1 files changed, 18 insertions, 17 deletions

diff --git a/netlib/tcp.py b/netlib/tcp.py
index 3a094d9a..0d83816b 100644
--- a/netlib/tcp.py
+++ b/netlib/tcp.py
@@ -23,31 +23,32 @@ EINTR = 4
 # To enable all SSL methods use: SSLv23
 # then add options to disable certain methods
 # https://bugs.launchpad.net/pyopenssl/+bug/1020632/comments/3
-
-# Use ONLY for parsing of CLI arguments!

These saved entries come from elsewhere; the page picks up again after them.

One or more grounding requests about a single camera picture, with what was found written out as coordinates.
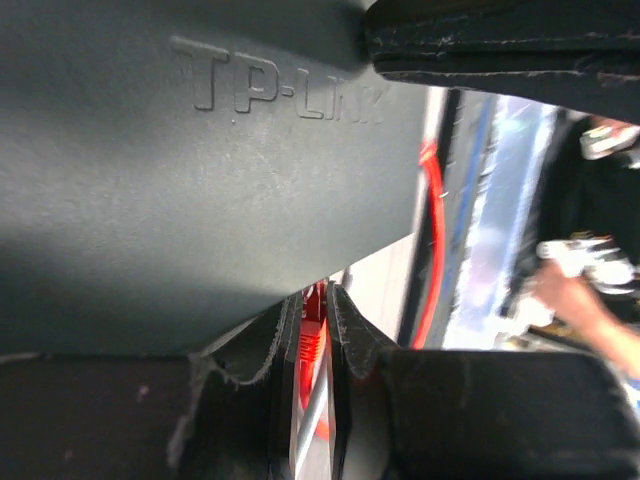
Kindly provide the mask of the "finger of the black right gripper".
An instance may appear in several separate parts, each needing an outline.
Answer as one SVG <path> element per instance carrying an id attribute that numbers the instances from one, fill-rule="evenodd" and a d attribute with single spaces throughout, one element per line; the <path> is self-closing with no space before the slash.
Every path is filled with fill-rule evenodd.
<path id="1" fill-rule="evenodd" d="M 363 27 L 389 81 L 639 121 L 636 1 L 377 1 Z"/>

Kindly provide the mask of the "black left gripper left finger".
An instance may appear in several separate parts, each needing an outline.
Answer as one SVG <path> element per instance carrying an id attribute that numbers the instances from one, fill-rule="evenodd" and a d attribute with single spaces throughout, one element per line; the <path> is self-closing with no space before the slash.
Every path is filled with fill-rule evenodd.
<path id="1" fill-rule="evenodd" d="M 1 361 L 5 479 L 290 479 L 303 297 L 210 353 Z"/>

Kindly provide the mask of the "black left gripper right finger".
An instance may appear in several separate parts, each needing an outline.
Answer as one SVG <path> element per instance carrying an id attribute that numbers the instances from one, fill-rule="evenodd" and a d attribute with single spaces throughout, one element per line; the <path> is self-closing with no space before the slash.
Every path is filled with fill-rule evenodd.
<path id="1" fill-rule="evenodd" d="M 327 288 L 335 479 L 635 479 L 639 423 L 597 358 L 404 349 Z"/>

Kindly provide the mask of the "operator hand in background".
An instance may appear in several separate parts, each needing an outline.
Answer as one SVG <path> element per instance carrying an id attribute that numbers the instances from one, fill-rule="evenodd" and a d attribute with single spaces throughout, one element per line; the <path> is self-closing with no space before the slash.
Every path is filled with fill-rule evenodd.
<path id="1" fill-rule="evenodd" d="M 546 261 L 534 275 L 534 296 L 607 360 L 639 377 L 639 334 L 610 312 L 582 278 L 566 277 L 557 263 Z"/>

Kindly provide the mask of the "aluminium front rail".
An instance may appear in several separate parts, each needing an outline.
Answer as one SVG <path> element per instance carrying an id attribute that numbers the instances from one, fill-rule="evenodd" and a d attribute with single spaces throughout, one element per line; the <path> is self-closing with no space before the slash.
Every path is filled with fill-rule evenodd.
<path id="1" fill-rule="evenodd" d="M 556 107 L 489 95 L 472 137 L 472 190 L 462 197 L 453 239 L 457 266 L 445 349 L 488 350 L 506 330 L 502 317 L 520 282 L 514 268 L 546 152 Z"/>

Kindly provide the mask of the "black network switch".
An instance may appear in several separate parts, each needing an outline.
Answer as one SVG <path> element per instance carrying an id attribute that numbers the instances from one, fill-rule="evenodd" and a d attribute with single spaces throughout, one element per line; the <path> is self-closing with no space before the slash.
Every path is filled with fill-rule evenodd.
<path id="1" fill-rule="evenodd" d="M 363 1 L 5 1 L 1 350 L 173 354 L 411 231 Z"/>

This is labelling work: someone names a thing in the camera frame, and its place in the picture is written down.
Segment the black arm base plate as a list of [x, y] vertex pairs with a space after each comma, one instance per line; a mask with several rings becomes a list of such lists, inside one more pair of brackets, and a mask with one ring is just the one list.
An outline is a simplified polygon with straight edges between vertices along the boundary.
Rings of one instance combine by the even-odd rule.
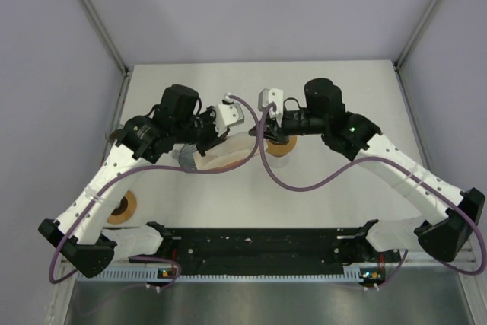
[[163, 242], [140, 263], [173, 260], [189, 275], [329, 275], [359, 263], [397, 263], [376, 251], [360, 228], [163, 228]]

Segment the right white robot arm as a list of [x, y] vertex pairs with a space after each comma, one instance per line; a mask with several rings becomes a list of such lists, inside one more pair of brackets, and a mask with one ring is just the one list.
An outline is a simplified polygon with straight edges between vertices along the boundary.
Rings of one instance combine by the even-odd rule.
[[304, 107], [287, 110], [281, 90], [262, 90], [261, 136], [280, 145], [291, 136], [318, 135], [330, 150], [375, 174], [420, 213], [416, 218], [374, 221], [355, 242], [361, 259], [371, 261], [388, 250], [423, 250], [438, 261], [451, 263], [472, 234], [478, 237], [481, 254], [486, 254], [477, 228], [485, 203], [482, 192], [451, 185], [412, 160], [379, 126], [348, 111], [341, 89], [329, 79], [307, 82], [304, 96]]

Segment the orange coffee filter box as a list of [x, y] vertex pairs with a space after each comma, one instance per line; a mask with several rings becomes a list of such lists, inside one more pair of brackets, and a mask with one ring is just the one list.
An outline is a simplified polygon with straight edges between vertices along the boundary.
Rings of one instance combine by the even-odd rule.
[[193, 153], [193, 160], [197, 170], [216, 170], [241, 162], [250, 155], [255, 146], [255, 136], [239, 132], [208, 150], [205, 156], [198, 152]]

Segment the wooden dripper ring stand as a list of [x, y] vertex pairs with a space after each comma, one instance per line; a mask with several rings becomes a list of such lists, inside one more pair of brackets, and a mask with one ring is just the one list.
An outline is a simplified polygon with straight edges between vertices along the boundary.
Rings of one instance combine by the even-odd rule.
[[296, 135], [290, 136], [288, 141], [284, 144], [267, 141], [267, 152], [277, 158], [281, 158], [289, 154], [296, 146], [298, 137]]

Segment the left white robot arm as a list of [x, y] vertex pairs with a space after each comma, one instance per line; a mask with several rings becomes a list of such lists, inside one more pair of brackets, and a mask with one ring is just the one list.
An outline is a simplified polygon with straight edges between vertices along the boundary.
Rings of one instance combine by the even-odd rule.
[[88, 278], [112, 262], [133, 256], [165, 261], [172, 243], [155, 223], [134, 228], [108, 228], [107, 220], [137, 180], [178, 144], [192, 144], [205, 154], [224, 140], [231, 126], [244, 119], [241, 108], [225, 98], [201, 111], [199, 94], [174, 84], [149, 113], [128, 119], [99, 171], [80, 196], [57, 218], [45, 219], [39, 232]]

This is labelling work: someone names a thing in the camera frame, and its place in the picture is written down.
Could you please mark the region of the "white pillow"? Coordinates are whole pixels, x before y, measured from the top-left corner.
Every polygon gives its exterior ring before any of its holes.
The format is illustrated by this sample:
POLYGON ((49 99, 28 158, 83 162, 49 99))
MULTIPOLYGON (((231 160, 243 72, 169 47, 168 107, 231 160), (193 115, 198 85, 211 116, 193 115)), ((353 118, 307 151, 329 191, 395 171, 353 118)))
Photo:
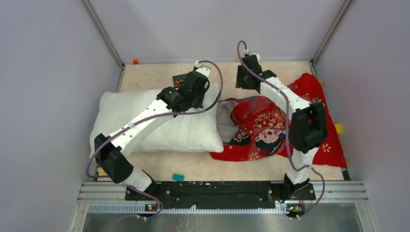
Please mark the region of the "white pillow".
MULTIPOLYGON (((94 151, 97 135, 107 136, 124 126, 142 113, 159 92, 152 89, 104 93, 89 138, 91 151, 94 151)), ((177 116, 154 130, 133 152, 222 152, 223 144, 230 142, 239 131, 231 119, 234 105, 232 101, 221 101, 207 112, 177 116)))

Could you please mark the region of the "red patterned pillowcase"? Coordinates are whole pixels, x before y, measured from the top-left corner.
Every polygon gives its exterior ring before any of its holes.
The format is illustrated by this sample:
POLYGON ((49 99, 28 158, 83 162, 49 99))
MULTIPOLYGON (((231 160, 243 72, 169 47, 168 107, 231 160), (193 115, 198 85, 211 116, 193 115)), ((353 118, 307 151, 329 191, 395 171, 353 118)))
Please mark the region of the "red patterned pillowcase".
MULTIPOLYGON (((288 87, 302 99, 325 106, 328 137, 319 147, 313 164, 346 168, 320 82, 315 76, 304 73, 288 87)), ((251 161, 276 154, 287 157, 285 117, 284 112, 264 96, 219 101, 217 130, 223 141, 223 151, 210 152, 210 156, 221 161, 251 161)))

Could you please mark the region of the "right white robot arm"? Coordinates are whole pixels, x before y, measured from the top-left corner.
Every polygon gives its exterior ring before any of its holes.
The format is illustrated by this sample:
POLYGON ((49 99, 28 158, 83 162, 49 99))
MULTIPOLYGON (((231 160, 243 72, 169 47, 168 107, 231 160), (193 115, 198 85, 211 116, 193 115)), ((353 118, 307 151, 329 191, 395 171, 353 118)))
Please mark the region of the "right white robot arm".
POLYGON ((328 129, 326 110, 310 103, 283 84, 271 70, 262 71, 256 54, 239 59, 237 87, 254 89, 270 99, 285 114, 285 142, 291 167, 284 177, 283 192, 297 199, 309 184, 309 170, 328 129))

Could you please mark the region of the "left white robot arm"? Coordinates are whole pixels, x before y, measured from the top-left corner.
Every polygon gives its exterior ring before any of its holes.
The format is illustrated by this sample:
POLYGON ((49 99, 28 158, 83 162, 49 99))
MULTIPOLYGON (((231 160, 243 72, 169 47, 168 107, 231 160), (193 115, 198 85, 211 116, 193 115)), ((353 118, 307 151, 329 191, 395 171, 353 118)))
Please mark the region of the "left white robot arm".
POLYGON ((154 180, 143 170, 134 167, 127 157, 154 130, 178 115, 188 114, 191 108, 202 108, 209 89, 210 68, 201 66, 184 74, 174 87, 162 89, 152 103, 119 130, 95 140, 94 160, 115 184, 134 187, 144 200, 155 194, 154 180))

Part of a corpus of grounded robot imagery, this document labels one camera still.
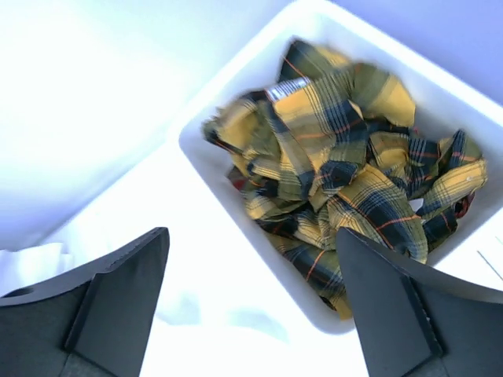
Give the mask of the red brown plaid shirt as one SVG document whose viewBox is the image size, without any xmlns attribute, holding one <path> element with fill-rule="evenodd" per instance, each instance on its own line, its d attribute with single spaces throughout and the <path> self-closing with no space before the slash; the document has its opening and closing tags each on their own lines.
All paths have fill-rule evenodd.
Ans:
<svg viewBox="0 0 503 377">
<path fill-rule="evenodd" d="M 244 184 L 247 181 L 246 178 L 244 178 L 243 176 L 240 176 L 240 175 L 238 175 L 236 177 L 232 177 L 231 174 L 228 174 L 227 178 L 231 182 L 233 187 L 236 190 L 238 190 L 239 192 L 241 192 L 243 190 Z M 453 210 L 454 210 L 454 214 L 455 214 L 456 219 L 461 219 L 467 214 L 474 198 L 475 198 L 475 193 L 471 193 L 470 195 L 465 196 L 464 198 L 460 199 L 459 201 L 457 201 L 454 204 Z"/>
</svg>

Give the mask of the yellow black plaid shirt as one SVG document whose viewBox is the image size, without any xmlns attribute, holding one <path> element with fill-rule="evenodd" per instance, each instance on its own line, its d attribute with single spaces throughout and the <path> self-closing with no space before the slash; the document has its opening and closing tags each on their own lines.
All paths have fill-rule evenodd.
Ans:
<svg viewBox="0 0 503 377">
<path fill-rule="evenodd" d="M 415 111 L 397 76 L 296 39 L 274 86 L 239 96 L 202 126 L 247 179 L 249 218 L 343 319 L 352 312 L 339 229 L 423 263 L 457 230 L 454 204 L 486 183 L 478 145 L 463 130 L 421 137 Z"/>
</svg>

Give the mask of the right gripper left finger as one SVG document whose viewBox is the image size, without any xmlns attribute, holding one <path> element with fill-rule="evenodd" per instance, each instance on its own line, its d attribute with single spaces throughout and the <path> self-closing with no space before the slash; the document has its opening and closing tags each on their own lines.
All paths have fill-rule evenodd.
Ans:
<svg viewBox="0 0 503 377">
<path fill-rule="evenodd" d="M 3 376 L 138 376 L 170 247 L 154 228 L 1 297 Z"/>
</svg>

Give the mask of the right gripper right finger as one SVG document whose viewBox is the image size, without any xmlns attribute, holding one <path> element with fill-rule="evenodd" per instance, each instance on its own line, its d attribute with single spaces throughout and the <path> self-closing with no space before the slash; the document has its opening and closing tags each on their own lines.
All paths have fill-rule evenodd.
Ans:
<svg viewBox="0 0 503 377">
<path fill-rule="evenodd" d="M 343 283 L 371 376 L 500 376 L 502 293 L 421 264 L 349 229 Z"/>
</svg>

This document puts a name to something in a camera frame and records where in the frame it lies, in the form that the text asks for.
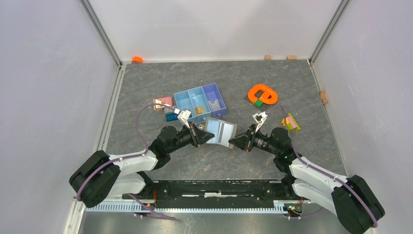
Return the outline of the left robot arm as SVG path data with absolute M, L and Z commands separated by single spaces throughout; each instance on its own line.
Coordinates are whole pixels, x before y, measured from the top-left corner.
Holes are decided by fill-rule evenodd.
M 108 197 L 137 194 L 140 198 L 152 195 L 153 185 L 146 171 L 162 168 L 170 154 L 187 146 L 199 147 L 214 138 L 213 133 L 199 129 L 193 123 L 178 131 L 163 127 L 150 146 L 140 152 L 109 155 L 103 150 L 94 152 L 69 178 L 77 201 L 87 208 L 100 204 Z

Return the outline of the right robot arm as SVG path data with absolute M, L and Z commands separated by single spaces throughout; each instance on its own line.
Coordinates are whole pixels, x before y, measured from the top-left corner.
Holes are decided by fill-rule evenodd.
M 307 198 L 334 214 L 340 224 L 352 234 L 363 234 L 376 228 L 385 210 L 365 179 L 358 175 L 346 177 L 318 166 L 299 154 L 292 145 L 288 131 L 274 128 L 262 134 L 257 125 L 229 140 L 234 146 L 250 152 L 260 149 L 273 154 L 279 171 L 286 173 L 281 186 L 288 199 Z

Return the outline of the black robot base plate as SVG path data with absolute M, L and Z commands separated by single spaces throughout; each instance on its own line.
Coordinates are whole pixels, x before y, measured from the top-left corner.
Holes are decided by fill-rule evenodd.
M 296 195 L 282 179 L 224 180 L 148 180 L 134 195 L 141 202 L 153 200 L 156 208 L 237 209 L 271 208 L 274 201 L 300 203 L 307 199 Z

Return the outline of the gold card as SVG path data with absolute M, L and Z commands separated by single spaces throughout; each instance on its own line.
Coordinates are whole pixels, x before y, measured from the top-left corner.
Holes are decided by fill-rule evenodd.
M 205 111 L 205 109 L 204 109 L 203 106 L 195 107 L 195 108 L 194 108 L 194 111 L 195 111 L 195 114 L 196 114 L 197 116 L 200 116 L 200 115 L 206 113 L 206 111 Z

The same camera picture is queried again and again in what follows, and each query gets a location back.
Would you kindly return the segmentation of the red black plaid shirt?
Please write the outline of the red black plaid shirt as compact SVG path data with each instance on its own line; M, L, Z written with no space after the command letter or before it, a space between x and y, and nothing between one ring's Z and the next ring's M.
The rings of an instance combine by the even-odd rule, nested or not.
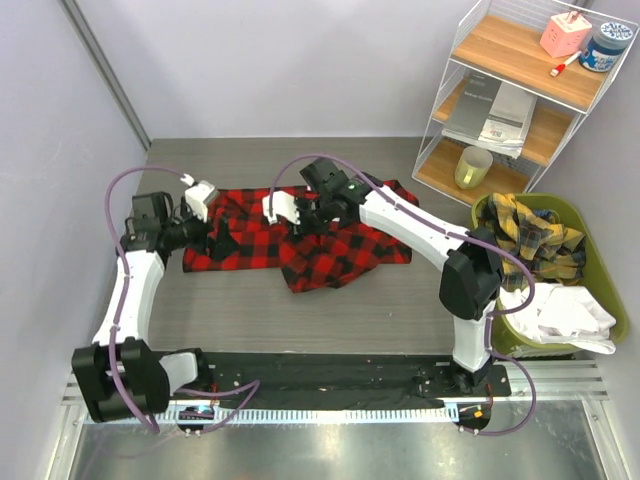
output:
M333 222L323 234L294 236L285 224L269 225L262 199L267 188L222 190L209 207L213 229L221 215L229 218L239 250L224 261L213 261L193 249L184 251L185 273L279 269L289 290L304 293L341 288L380 265L404 265L413 251L392 236L352 223Z

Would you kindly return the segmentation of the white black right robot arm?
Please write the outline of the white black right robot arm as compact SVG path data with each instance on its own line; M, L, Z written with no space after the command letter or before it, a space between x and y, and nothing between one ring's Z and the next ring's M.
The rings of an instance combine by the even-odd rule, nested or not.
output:
M441 274L439 300L453 318L453 386L465 395L477 393L492 365L485 330L503 279L496 244L480 229L469 231L411 204L370 174L347 175L347 163L337 158L307 161L300 174L313 198L272 190L263 202L265 216L270 222L286 219L300 235L359 222L427 259Z

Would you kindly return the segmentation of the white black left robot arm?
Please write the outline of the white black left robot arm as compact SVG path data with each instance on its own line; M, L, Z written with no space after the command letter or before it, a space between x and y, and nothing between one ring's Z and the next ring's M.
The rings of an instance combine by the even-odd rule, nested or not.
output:
M97 423L148 417L166 410L179 389L205 397L213 375L199 348L160 354L147 344L151 311L176 250L211 254L209 207L217 189L200 182L175 205L166 192L137 195L117 250L117 277L104 320L91 344L74 351L72 370Z

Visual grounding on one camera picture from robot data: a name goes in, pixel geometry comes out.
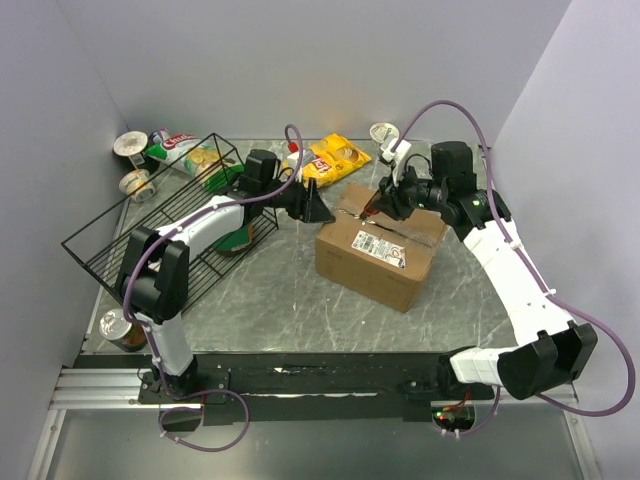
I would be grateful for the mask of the white yogurt cup upright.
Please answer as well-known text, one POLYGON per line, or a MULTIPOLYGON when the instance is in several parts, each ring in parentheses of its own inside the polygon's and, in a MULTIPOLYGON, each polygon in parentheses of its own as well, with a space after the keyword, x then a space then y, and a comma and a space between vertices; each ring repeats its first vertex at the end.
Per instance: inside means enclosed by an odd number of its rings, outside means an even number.
POLYGON ((129 131, 120 135, 113 144, 113 152, 129 159, 134 169, 141 169, 145 164, 143 152, 146 150, 148 137, 141 131, 129 131))

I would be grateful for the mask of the aluminium rail frame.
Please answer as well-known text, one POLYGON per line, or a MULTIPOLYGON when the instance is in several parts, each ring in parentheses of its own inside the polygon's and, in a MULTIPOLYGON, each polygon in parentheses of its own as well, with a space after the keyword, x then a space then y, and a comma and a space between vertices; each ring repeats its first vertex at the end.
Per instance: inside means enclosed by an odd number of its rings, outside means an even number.
POLYGON ((148 369, 63 368, 50 410, 123 410, 139 408, 142 375, 148 369))

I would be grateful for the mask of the metal tin can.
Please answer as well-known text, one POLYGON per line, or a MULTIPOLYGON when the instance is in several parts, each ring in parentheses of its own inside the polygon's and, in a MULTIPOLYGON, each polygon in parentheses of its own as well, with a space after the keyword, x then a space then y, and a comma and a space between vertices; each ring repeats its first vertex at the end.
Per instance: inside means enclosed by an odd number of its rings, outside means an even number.
POLYGON ((101 317, 98 331, 103 339, 127 353, 138 352, 147 344, 143 328, 127 321, 120 308, 109 310, 101 317))

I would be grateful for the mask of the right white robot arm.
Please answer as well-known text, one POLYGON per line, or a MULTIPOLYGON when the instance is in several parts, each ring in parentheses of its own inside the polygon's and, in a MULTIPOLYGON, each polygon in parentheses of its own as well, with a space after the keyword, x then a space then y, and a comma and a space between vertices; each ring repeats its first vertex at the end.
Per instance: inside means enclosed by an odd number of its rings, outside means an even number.
POLYGON ((589 324, 577 324, 553 304, 519 257, 522 247, 510 211, 495 191, 481 189, 471 148, 462 141, 432 145, 430 175, 409 163, 411 145, 396 137, 381 146, 391 172, 365 206, 365 215, 408 219, 416 210, 437 212, 474 255, 491 281, 512 325, 516 344, 462 349, 437 374, 437 386, 456 399, 472 383, 501 386, 524 400, 577 379, 598 341, 589 324))

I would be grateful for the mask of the blue white small packet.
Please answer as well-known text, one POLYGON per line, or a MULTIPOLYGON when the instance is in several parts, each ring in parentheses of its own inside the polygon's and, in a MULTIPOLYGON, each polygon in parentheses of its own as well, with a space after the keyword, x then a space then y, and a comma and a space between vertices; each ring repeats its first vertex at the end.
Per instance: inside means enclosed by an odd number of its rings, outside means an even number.
POLYGON ((171 135, 165 129, 153 131, 148 137, 149 147, 159 147, 161 149, 171 148, 171 144, 167 144, 170 138, 171 135))

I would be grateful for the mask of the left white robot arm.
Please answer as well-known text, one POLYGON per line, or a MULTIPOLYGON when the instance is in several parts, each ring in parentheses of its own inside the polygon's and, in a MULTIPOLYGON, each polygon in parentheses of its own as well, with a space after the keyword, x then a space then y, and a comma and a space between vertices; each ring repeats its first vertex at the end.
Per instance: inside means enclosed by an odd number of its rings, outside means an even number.
POLYGON ((202 207, 168 226, 138 227, 129 236, 116 280, 123 315, 141 327, 154 373, 174 401, 188 401, 198 389, 198 364, 181 319, 194 259, 266 208, 283 209, 303 223, 335 220, 314 182, 303 182, 296 173, 281 180, 278 165, 274 153, 254 149, 243 170, 202 207))

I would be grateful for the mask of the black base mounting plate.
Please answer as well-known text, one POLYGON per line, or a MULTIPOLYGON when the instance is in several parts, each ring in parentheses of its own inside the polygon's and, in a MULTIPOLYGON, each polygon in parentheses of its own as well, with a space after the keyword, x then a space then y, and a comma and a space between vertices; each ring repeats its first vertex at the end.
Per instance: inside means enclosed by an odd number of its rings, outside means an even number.
POLYGON ((435 402, 493 399, 492 387, 455 380, 447 358, 439 352, 199 354, 175 397, 151 371, 138 400, 202 408, 205 425, 212 426, 245 419, 429 422, 435 402))

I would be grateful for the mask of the green white chips bag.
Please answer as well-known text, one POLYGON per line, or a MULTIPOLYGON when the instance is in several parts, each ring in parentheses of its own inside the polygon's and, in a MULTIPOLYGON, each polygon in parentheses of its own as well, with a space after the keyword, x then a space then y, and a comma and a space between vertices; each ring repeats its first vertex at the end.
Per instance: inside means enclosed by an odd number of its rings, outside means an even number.
POLYGON ((212 140, 191 134, 178 134, 150 145, 144 153, 159 163, 176 169, 212 188, 225 169, 224 161, 212 140))

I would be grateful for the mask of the red black utility knife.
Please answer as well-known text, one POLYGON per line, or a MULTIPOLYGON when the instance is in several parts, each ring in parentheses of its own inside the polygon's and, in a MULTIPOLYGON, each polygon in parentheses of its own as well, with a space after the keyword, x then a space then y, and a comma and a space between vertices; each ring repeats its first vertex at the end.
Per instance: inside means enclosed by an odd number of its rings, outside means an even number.
POLYGON ((358 215, 360 219, 367 219, 377 215, 380 212, 380 198, 378 196, 371 197, 364 205, 362 211, 358 215))

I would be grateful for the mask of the white yogurt cup lying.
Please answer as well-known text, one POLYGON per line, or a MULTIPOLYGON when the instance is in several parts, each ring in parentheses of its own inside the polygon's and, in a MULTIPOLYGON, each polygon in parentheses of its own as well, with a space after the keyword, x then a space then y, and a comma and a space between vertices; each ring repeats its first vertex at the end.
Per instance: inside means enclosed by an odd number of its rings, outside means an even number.
POLYGON ((119 190, 136 203, 143 203, 154 196, 156 189, 146 169, 136 169, 119 182, 119 190))

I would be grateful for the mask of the green lidded jar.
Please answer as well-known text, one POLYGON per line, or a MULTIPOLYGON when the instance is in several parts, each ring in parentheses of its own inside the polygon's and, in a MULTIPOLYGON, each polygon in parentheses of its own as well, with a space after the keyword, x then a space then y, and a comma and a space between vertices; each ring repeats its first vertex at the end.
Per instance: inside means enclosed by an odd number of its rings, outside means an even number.
POLYGON ((233 257, 249 249, 253 240, 253 226, 247 225, 216 241, 213 250, 222 256, 233 257))

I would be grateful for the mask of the yellow Lays chips bag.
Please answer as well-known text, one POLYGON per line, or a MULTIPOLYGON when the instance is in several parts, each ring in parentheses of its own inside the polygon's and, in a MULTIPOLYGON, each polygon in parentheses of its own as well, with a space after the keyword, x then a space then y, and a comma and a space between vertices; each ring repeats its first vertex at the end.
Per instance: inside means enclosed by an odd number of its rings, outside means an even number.
POLYGON ((318 188, 336 183, 371 161, 369 154, 337 133, 310 144, 304 149, 307 152, 312 158, 305 161, 302 179, 304 184, 314 179, 318 188))

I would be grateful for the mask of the white yogurt cup rear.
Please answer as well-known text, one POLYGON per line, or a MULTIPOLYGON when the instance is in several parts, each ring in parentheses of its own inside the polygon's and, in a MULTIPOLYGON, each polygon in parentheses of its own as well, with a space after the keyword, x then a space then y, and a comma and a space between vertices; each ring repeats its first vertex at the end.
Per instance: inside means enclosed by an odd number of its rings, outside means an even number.
POLYGON ((389 122, 378 122, 370 127, 369 135, 374 144, 382 146, 389 138, 398 138, 400 132, 389 122))

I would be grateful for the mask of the brown cardboard express box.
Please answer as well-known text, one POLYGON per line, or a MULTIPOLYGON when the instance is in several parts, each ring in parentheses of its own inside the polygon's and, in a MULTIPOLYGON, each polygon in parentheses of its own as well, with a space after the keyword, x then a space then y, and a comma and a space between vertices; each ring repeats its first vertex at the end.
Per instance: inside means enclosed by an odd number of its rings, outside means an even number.
POLYGON ((316 235, 316 272, 399 312, 416 301, 447 226, 415 210, 404 221, 380 213, 359 217, 373 191, 349 183, 334 208, 335 221, 316 235))

-# All code internals should use OpenSSL constants directly!
-SSL_VERSIONS = {
-    'TLSv1.2': SSL.TLSv1_2_METHOD,
-    'TLSv1.1': SSL.TLSv1_1_METHOD,
-    'TLSv1': SSL.TLSv1_METHOD,
-    'SSLv3': SSL.SSLv3_METHOD,
-    'SSLv2': SSL.SSLv2_METHOD,
-    'SSLv23': SSL.SSLv23_METHOD,
-}
-
-SSL_DEFAULT_VERSION = 'SSLv23'
-
-SSL_DEFAULT_METHOD = SSL_VERSIONS[SSL_DEFAULT_VERSION]
-
+SSL_DEFAULT_METHOD = SSL.SSLv23_METHOD
 SSL_DEFAULT_OPTIONS = (
     SSL.OP_NO_SSLv2 |
     SSL.OP_NO_SSLv3 |
     SSL.OP_CIPHER_SERVER_PREFERENCE
 )
-
 if hasattr(SSL, "OP_NO_COMPRESSION"):
     SSL_DEFAULT_OPTIONS |= SSL.OP_NO_COMPRESSION
 
+"""
+Map a reasonable SSL version specification into the format OpenSSL expects.
+Don't ask...
+https://bugs.launchpad.net/pyopenssl/+bug/1020632/comments/3
+"""
+sslversion_choices = {
+    "all": (SSL.SSLv23_METHOD, 0),
+    # SSLv23_METHOD + NO_SSLv2 + NO_SSLv3 == TLS 1.0+
+    # TLSv1_METHOD would be TLS 1.0 only
+    "secure": (SSL.SSLv23_METHOD, (SSL.OP_NO_SSLv2 | SSL.OP_NO_SSLv3)),
+    "SSLv2": (SSL.SSLv2_METHOD, 0),
+    "SSLv3": (SSL.SSLv3_METHOD, 0),
+    "TLSv1": (SSL.TLSv1_METHOD, 0),
+    "TLSv1_1": (SSL.TLSv1_1_METHOD, 0),
+    "TLSv1_2": (SSL.TLSv1_2_METHOD, 0),
+}
+
 
 class NetLibError(Exception):
     pass